Exact projector Hamiltonian, local integrals of motion, and many-body localization with symmetry-protected topological order

In this work, we construct an exact projector Hamiltonian with interactions, which is given by a sum of mutually commuting operators called stabilizers. The model is based on the recently studied Creutz ladder of fermions, in which flat-band structure and strong localization are realized. These stabilizers are local integrals of motion from which many-body localization (MBL) is realized. All energy eigenstates are explicitly obtained even in the presence of local disorders. All states are MBL states, that is, this system is a full many-body localized (FMBL) system. We show that this system has a topological order and stable gapless edge modes exist under the open boundary condition.
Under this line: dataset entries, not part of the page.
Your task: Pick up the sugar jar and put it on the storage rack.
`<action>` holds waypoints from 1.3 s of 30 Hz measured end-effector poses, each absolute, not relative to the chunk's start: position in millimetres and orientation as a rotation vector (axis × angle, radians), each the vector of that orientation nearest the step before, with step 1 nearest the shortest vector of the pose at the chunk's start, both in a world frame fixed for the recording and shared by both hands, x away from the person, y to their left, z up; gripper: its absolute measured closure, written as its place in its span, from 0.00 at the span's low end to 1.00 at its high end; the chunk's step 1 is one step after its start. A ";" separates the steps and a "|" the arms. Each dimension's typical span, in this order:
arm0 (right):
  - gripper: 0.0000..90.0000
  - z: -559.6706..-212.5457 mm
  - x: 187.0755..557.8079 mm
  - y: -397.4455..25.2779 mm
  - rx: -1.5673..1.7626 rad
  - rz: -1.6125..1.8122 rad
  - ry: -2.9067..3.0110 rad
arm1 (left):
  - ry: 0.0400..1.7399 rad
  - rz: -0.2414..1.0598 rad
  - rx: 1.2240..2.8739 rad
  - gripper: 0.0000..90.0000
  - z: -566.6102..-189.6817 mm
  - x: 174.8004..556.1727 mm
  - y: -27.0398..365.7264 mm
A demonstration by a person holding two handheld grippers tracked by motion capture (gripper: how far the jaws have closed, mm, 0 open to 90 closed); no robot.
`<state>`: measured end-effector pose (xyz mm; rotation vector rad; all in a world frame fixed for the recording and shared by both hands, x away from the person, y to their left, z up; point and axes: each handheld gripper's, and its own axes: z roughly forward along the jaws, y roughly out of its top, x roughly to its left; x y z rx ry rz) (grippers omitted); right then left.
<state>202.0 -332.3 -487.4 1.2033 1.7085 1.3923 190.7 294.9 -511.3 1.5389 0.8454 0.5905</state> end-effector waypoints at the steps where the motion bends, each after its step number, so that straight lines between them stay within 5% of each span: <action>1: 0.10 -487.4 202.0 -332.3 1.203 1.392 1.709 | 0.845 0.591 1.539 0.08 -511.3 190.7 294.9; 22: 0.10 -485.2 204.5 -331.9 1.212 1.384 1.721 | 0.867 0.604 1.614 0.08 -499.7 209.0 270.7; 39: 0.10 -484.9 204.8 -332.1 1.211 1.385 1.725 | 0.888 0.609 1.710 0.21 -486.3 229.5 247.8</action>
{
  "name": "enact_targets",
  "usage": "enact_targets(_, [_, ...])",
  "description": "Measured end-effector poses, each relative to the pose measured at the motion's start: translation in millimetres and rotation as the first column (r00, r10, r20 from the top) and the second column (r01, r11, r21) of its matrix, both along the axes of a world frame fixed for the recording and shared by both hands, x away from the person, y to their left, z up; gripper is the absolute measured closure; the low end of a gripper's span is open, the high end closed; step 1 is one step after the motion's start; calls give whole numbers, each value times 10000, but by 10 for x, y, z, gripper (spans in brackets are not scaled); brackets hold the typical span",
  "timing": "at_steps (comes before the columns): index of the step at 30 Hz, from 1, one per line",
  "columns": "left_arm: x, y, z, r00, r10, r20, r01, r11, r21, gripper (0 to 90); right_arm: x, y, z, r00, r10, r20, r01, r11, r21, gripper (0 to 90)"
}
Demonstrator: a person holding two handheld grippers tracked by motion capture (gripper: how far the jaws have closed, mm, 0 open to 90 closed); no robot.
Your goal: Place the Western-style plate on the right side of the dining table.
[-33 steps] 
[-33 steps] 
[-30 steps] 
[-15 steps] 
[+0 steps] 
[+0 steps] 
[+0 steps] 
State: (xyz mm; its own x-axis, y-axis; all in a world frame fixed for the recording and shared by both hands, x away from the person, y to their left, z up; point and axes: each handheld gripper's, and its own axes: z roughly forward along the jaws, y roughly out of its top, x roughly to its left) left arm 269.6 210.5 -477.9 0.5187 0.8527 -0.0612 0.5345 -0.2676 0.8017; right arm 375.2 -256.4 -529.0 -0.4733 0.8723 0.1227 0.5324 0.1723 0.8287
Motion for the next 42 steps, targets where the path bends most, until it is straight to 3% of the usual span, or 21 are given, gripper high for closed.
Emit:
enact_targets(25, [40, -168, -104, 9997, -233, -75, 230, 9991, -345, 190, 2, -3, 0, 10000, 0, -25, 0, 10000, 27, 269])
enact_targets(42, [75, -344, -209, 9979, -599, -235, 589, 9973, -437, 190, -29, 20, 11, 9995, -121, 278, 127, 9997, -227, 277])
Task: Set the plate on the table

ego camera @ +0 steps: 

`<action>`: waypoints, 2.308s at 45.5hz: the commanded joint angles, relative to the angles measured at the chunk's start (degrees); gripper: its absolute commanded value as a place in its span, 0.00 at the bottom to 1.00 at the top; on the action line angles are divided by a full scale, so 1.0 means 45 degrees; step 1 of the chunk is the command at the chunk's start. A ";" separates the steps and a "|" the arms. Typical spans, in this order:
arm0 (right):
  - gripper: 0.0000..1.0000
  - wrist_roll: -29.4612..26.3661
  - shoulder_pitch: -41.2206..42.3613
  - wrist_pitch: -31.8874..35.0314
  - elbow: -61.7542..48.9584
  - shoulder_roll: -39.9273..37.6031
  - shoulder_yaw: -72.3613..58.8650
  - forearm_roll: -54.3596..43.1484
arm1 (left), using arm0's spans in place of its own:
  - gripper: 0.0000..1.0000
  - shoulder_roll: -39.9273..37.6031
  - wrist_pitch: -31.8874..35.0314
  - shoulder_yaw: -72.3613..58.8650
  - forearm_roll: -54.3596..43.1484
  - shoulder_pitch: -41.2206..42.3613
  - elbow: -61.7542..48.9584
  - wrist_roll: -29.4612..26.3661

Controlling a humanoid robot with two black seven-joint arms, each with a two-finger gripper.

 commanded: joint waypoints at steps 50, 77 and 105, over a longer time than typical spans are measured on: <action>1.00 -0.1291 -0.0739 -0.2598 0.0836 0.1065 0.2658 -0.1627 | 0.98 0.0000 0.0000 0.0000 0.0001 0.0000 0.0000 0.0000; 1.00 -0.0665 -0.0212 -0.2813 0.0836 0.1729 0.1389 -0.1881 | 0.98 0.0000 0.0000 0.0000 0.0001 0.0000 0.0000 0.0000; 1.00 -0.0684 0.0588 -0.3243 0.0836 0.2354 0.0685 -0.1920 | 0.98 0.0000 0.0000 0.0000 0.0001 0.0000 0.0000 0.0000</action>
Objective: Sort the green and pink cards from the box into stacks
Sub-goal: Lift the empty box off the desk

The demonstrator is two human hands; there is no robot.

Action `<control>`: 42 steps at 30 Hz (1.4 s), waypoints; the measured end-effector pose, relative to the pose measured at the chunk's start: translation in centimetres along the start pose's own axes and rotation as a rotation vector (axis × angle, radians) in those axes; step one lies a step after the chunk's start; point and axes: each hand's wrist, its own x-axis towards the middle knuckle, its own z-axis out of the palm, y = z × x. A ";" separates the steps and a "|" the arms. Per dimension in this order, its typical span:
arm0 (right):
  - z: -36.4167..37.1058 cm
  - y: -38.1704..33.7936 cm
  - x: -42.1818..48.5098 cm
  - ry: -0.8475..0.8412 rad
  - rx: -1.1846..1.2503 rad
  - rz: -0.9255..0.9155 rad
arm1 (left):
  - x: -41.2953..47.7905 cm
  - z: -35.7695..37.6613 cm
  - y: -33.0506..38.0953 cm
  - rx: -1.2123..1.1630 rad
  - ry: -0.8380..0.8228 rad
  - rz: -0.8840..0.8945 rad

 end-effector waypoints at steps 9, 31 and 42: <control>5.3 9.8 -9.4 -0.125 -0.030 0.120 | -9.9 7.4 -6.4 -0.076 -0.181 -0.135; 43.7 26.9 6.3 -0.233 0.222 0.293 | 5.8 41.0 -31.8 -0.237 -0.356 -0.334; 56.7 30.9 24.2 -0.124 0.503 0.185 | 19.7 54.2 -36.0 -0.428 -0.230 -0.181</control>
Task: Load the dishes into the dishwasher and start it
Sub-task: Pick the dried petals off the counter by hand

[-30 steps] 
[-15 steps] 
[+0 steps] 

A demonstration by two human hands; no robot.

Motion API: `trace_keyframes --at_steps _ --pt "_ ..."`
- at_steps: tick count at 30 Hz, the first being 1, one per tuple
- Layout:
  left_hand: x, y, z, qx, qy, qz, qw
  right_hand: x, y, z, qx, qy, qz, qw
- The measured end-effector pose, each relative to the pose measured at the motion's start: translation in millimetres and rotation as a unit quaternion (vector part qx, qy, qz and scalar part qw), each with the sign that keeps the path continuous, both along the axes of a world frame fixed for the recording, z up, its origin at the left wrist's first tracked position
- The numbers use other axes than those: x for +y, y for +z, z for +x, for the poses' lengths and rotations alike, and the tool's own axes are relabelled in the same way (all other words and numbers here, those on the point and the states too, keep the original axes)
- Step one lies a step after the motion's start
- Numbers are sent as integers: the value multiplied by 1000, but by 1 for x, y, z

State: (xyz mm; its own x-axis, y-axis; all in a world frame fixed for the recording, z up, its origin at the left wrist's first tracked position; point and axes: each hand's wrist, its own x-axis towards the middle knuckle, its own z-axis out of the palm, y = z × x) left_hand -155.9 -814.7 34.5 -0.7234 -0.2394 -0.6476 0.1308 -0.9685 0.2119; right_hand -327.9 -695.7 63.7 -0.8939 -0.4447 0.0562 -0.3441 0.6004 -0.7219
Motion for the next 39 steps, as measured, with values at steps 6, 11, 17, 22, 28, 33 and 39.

By the numerical study, we investigate stability of the FMBL and topological order.

Figure 1

Creutz ladder model: The yellow shade regime is a unit cell; the blue and magenta shade objects are compact localized states $W^{+}$ and $W^{-}$ defined by Eq. (6).

Figure 2

Single-shot disordered many-body spectra for different fillings; the data show the many-body energy from the lowest to the eighth states. Here, $2t_j=1+{\delta }_j$ with the uniform distribution random values ${\delta }_j\in [-0.5,0.5]$. (a) $u=0$. There exist fourfold degenerate states with different particle numbers indicating the existence of zero-energy edge modes. (b) $u=3$. The fourfold degeneracy is broken. The system size is $L=14$.

Figure 3

Short-time exact dynamics for the $H_{\mathrm{flat}}+H_{\mathrm{IR}1}$ system. (a) $P_0\left(t\right)$ in Eq. (42). (b) Dynamics of the $w$-particle density at the center of the system. System size $L=8$. (c) Short-time exact dynamics of $P_0\left(t\right)$ in the presence of interaction of $H_S$ and weak $H_{\mathrm{IR}1}$. Here, $v_1=0.1$, $L=8$. For all data, the unit of time is $\hslash /\left(2{\tau }_0\right)$, and unit of energy $2{\tau }_0$.

Figure 4

Short-time exact dynamics of the particle density at the center of the system. (a) Dynamics for the system $H_{\mathcal{T}}$. Data show perfect oscillating behavior of all values of $g$. Period of the oscillation is longer for smaller $g$. (b) Dynamics for the system $H_{\mathcal{T}}+H_{\mathrm{IR}1}$. Here, $v_1=0.1$. Particle density exhibits stable oscillation for larger value of $g$, whereas it decreases to $1/2$ for small $g$. For all data, $L=8$. The hopping amplitude in $H_{\mathcal{T}}$ is set to be uniform: $t_j={\tau }_0$. The unit of time is $\hslash /\left(2{\tau }_0\right)$ and unit of energy $2{\tau }_0$.

Figure 5

Energy spectra in the $w$-particle representation under the OBC. (a) Uniform coupling $2t_j=1$. Flat-band dispersion and zero-energy modes exist in the band center. (b) Single-shot disordered spectra for random coupling: $2t_j=1+{\delta }_j$ with the uniformly-distributed random values ${\delta }_j\in [-0.5,0.5]$. (c) $v_1=0.3$. Flat bands disappear, but zero-energy modes exist in the band center. (d) $v_2=0.3$. Flat bands exist, but zero-energy modes split into interband states with finite energy.